--- START ---

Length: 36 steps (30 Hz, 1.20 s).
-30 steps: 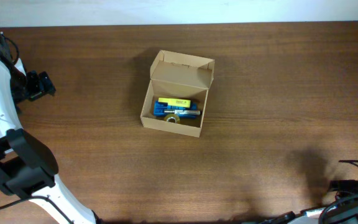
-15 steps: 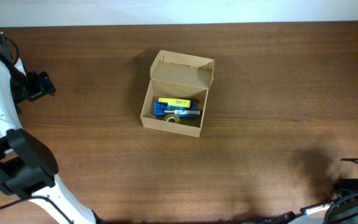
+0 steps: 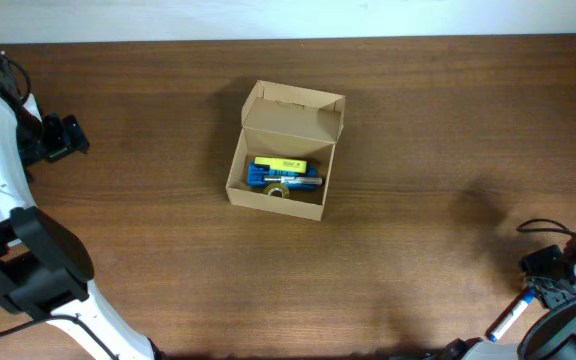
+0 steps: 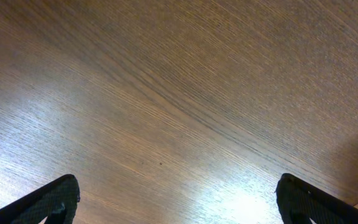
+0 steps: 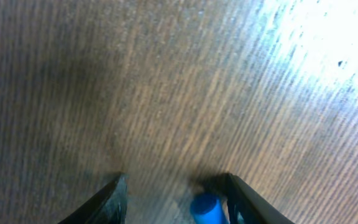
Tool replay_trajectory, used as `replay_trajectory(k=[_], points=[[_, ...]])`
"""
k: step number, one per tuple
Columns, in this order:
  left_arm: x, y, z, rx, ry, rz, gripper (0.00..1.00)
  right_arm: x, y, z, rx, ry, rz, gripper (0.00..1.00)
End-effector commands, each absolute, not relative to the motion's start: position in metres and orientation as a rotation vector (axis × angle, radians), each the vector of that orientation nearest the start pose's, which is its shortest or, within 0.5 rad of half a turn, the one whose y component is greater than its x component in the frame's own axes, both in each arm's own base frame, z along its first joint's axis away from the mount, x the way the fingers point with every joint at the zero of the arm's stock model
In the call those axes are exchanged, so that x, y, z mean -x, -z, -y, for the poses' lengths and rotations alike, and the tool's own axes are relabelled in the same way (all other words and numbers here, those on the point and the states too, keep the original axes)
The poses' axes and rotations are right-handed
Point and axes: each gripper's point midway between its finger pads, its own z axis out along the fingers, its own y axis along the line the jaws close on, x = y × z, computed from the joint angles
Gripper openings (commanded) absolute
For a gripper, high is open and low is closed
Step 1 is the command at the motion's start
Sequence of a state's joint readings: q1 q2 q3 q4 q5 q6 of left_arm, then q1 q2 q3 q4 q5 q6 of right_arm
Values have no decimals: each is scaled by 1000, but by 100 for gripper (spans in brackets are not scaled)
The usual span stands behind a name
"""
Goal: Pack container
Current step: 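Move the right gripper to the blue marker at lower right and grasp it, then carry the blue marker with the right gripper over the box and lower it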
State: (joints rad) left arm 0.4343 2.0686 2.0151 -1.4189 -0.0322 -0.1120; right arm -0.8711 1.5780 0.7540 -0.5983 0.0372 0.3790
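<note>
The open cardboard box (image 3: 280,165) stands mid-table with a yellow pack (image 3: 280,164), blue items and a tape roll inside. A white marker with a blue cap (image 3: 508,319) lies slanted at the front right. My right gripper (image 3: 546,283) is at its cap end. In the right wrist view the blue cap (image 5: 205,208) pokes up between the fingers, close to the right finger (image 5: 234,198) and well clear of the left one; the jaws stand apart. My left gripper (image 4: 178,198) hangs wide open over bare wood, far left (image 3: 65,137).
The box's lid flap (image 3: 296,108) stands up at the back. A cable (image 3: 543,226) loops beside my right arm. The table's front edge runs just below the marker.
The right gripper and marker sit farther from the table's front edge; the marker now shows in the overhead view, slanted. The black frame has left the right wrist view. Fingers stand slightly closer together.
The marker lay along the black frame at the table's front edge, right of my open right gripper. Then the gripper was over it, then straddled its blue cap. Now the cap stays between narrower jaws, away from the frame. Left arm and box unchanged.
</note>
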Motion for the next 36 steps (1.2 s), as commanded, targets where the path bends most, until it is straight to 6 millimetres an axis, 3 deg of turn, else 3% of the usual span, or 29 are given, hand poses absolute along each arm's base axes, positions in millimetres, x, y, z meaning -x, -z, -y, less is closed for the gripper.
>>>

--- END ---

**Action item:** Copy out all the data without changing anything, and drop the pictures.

**Result:**
Length: 36 steps (30 Hz, 1.20 s).
-30 steps: 
-15 steps: 
+0 steps: 
+0 steps: 
+0 steps: 
Tool replay_trajectory, used as `replay_trajectory(k=[_], points=[[_, ...]])`
"""
k: step number, one per tuple
Columns, in this order:
  left_arm: x, y, z, rx, ry, rz, gripper (0.00..1.00)
  right_arm: x, y, z, rx, ry, rz, gripper (0.00..1.00)
End-effector commands, each absolute, not relative to the motion's start: position in metres and orientation as a rotation vector (axis × angle, radians), each the vector of that orientation nearest the start pose's, which is its shortest or, within 0.5 rad of half a turn, the one whose y component is greater than its x component in the frame's own axes, both in each arm's own base frame, z along its first joint's axis away from the mount, x the way the fingers point with every joint at the zero of the arm's stock model
In the call those axes are exchanged, so that x, y, z mean -x, -z, -y, for the poses' lengths and rotations alike, and the tool's own axes are relabelled in the same way (all other words and numbers here, those on the point and the states too, keep the original axes)
The poses' axes and rotations are right-handed
Point and axes: each gripper's point midway between its finger pads, its own z axis out along the fingers, its own y axis along the line the jaws close on, x = y × z, computed from the joint angles
Gripper openings (commanded) absolute
For a gripper, high is open and low is closed
Step 1 is the command at the motion's start
Sequence of a state's joint readings: q1 q2 q3 q4 q5 q6 of left_arm, then q1 q2 q3 q4 q5 q6 of right_arm
Values have no decimals: each is scaled by 1000, but by 100 for gripper (spans in brackets are not scaled)
The usual span stands behind a name
"""
Goal: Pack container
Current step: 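Move the right gripper to the blue marker at lower right and grasp it, then carry the blue marker with the right gripper over the box and lower it
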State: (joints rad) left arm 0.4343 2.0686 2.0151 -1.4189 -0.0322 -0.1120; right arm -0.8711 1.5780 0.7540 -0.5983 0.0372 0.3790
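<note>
The open cardboard box (image 3: 280,165) stands mid-table with a yellow pack (image 3: 280,164), blue items and a tape roll inside. A white marker with a blue cap (image 3: 508,319) lies slanted at the front right. My right gripper (image 3: 546,283) is at its cap end. In the right wrist view the blue cap (image 5: 205,208) pokes up between the fingers, close to the right finger (image 5: 234,198) and well clear of the left one; the jaws stand apart. My left gripper (image 4: 178,198) hangs wide open over bare wood, far left (image 3: 65,137).
The box's lid flap (image 3: 296,108) stands up at the back. A cable (image 3: 543,226) loops beside my right arm. The table's front edge runs just below the marker.
The right gripper and marker sit farther from the table's front edge; the marker now shows in the overhead view, slanted. The black frame has left the right wrist view. Fingers stand slightly closer together.
The marker lay along the black frame at the table's front edge, right of my open right gripper. Then the gripper was over it, then straddled its blue cap. Now the cap stays between narrower jaws, away from the frame. Left arm and box unchanged.
</note>
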Motion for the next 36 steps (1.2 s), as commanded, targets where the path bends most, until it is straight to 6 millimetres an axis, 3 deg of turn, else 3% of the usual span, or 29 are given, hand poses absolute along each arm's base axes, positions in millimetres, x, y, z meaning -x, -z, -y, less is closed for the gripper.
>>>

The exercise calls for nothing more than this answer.